WHAT IS NEEDED
In the listing below, locate the lines bearing the word "shape". Copy every one of them.

SOURCE DATA
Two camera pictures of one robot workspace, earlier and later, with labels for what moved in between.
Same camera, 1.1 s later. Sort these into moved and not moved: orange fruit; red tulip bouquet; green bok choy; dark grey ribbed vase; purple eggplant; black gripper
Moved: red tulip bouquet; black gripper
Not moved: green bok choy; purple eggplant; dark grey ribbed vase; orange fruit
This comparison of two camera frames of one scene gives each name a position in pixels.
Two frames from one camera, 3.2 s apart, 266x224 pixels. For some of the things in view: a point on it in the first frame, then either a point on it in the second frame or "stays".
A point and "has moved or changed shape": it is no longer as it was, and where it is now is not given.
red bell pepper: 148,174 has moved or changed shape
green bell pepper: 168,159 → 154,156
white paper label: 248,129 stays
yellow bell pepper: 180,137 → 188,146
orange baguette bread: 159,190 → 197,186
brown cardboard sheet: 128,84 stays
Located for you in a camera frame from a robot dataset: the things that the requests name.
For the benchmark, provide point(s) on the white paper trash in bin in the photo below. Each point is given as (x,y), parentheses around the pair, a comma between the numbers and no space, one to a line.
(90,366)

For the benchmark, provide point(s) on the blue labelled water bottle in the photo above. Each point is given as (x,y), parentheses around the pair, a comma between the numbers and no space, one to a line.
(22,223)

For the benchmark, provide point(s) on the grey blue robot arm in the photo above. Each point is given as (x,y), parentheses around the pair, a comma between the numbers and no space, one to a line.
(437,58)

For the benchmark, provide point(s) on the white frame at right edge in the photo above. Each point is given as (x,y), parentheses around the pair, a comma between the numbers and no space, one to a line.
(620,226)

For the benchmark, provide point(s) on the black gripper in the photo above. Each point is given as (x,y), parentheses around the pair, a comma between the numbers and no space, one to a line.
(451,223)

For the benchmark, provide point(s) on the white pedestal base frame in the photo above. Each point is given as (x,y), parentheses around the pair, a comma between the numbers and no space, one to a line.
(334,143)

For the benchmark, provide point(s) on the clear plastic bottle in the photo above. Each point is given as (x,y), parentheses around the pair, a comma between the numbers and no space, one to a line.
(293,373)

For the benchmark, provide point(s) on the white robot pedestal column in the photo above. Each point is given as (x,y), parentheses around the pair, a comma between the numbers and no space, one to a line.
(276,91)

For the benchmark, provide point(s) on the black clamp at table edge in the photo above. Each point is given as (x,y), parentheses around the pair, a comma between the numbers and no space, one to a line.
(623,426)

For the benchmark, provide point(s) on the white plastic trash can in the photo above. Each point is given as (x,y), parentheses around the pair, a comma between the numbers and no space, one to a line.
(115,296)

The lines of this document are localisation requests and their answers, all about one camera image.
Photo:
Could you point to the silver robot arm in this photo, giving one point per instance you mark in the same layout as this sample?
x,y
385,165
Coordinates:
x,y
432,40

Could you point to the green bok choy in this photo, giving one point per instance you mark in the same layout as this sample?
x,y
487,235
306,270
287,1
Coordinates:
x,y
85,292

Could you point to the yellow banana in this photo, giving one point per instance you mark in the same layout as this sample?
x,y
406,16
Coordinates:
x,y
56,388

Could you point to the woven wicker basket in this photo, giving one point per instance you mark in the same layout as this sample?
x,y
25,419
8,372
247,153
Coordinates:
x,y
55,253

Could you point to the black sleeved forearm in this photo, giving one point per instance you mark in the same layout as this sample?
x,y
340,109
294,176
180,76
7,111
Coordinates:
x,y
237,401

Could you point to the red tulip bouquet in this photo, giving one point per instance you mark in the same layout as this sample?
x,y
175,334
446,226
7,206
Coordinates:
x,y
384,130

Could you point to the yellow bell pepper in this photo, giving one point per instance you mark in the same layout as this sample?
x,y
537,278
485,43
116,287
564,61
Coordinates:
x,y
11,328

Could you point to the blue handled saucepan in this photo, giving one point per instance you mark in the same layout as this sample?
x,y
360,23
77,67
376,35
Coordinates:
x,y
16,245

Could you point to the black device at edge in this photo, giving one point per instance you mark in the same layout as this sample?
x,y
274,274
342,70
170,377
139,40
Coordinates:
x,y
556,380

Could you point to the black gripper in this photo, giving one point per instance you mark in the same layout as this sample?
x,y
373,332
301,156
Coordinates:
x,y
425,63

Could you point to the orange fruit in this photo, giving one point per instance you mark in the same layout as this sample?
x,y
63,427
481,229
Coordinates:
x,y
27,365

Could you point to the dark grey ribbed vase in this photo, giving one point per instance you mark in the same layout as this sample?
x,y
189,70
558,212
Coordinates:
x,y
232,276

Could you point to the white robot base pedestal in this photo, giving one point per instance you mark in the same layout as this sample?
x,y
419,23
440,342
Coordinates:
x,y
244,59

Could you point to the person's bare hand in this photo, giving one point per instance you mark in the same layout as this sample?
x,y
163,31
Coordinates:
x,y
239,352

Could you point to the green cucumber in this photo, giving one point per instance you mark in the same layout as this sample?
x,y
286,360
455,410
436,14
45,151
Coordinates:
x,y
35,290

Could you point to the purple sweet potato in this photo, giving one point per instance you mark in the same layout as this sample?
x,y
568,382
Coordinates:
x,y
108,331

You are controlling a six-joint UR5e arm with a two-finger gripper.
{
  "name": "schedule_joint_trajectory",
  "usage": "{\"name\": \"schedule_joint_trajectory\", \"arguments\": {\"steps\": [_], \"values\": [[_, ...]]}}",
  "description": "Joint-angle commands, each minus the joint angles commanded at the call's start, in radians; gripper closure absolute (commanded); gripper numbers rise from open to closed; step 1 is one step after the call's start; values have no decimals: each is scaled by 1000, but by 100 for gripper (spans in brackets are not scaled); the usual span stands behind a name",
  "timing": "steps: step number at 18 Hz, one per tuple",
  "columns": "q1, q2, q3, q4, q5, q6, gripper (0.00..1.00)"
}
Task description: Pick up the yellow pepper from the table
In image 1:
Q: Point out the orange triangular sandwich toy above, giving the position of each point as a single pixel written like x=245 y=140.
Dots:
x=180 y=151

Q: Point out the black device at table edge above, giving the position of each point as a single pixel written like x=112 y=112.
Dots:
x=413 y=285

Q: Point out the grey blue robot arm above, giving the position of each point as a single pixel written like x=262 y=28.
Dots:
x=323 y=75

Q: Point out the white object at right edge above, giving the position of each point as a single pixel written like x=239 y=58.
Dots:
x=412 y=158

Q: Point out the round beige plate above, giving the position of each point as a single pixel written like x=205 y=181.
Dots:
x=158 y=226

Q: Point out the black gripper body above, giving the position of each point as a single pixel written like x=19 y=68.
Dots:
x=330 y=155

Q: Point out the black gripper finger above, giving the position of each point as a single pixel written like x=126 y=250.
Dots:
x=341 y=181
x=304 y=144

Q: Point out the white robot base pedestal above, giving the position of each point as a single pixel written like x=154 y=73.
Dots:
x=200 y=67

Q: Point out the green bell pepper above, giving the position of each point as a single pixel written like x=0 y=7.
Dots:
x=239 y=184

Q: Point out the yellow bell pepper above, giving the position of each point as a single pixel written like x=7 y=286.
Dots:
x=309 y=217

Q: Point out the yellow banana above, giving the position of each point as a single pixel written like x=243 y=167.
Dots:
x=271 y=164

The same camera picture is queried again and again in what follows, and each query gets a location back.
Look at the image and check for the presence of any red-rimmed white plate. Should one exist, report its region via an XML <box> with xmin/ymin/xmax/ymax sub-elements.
---
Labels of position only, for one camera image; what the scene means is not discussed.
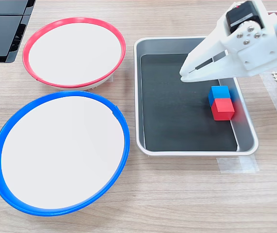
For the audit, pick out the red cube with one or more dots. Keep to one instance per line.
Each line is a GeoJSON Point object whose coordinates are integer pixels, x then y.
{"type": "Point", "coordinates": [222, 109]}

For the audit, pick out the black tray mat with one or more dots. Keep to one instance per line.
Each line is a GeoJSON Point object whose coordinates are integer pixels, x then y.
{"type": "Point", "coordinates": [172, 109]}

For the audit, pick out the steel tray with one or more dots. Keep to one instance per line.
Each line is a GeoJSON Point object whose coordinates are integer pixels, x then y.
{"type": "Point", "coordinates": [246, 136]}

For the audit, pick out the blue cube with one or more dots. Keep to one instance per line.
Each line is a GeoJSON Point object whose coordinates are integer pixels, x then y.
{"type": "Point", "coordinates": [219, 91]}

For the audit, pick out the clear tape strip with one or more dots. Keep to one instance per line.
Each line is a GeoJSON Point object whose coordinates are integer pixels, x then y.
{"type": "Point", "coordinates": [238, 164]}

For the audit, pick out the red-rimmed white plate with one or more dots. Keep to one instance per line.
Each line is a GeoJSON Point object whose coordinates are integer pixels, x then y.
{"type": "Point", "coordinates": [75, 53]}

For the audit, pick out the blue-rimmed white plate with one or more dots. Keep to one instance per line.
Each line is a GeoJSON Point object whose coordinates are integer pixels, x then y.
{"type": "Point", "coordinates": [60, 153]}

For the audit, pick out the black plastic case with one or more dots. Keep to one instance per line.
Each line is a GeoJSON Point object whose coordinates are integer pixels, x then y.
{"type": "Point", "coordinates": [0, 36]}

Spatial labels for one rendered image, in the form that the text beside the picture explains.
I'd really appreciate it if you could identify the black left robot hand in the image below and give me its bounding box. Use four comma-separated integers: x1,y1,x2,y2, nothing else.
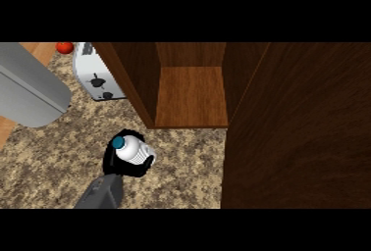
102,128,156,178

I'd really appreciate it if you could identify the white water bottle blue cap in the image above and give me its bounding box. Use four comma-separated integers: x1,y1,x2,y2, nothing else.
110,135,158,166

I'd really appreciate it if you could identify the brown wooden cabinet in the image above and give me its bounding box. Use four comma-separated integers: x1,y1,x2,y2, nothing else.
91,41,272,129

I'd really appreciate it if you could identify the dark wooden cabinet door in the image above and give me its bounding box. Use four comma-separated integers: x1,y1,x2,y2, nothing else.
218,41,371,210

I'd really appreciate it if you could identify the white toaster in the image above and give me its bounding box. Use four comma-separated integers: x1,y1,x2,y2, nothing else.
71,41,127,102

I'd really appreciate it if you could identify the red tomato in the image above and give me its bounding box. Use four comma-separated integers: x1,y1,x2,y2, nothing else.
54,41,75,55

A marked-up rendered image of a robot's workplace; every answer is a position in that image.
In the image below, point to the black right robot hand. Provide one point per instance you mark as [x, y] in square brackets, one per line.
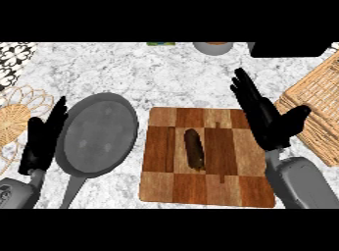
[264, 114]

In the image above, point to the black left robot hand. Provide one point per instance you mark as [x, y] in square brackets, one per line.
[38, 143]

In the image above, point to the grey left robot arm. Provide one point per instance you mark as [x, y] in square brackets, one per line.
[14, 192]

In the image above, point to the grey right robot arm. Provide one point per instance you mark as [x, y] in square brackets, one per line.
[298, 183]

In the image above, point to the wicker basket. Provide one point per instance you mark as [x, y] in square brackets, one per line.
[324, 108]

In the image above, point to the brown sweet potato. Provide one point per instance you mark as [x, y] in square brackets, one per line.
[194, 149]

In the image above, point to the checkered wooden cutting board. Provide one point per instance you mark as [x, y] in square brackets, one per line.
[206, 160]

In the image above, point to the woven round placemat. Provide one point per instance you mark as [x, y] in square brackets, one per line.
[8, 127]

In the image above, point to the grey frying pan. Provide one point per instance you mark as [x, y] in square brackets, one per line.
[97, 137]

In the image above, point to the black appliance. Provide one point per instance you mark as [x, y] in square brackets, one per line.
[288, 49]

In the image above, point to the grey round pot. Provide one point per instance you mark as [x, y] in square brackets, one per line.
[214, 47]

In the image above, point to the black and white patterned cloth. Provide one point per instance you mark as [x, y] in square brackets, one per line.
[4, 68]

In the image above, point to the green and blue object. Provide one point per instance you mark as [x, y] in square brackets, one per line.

TASK OUTPUT
A point and "has moved or changed shape": it is no longer as it was, and where it is now is not given.
red bell pepper: 148,174 has moved or changed shape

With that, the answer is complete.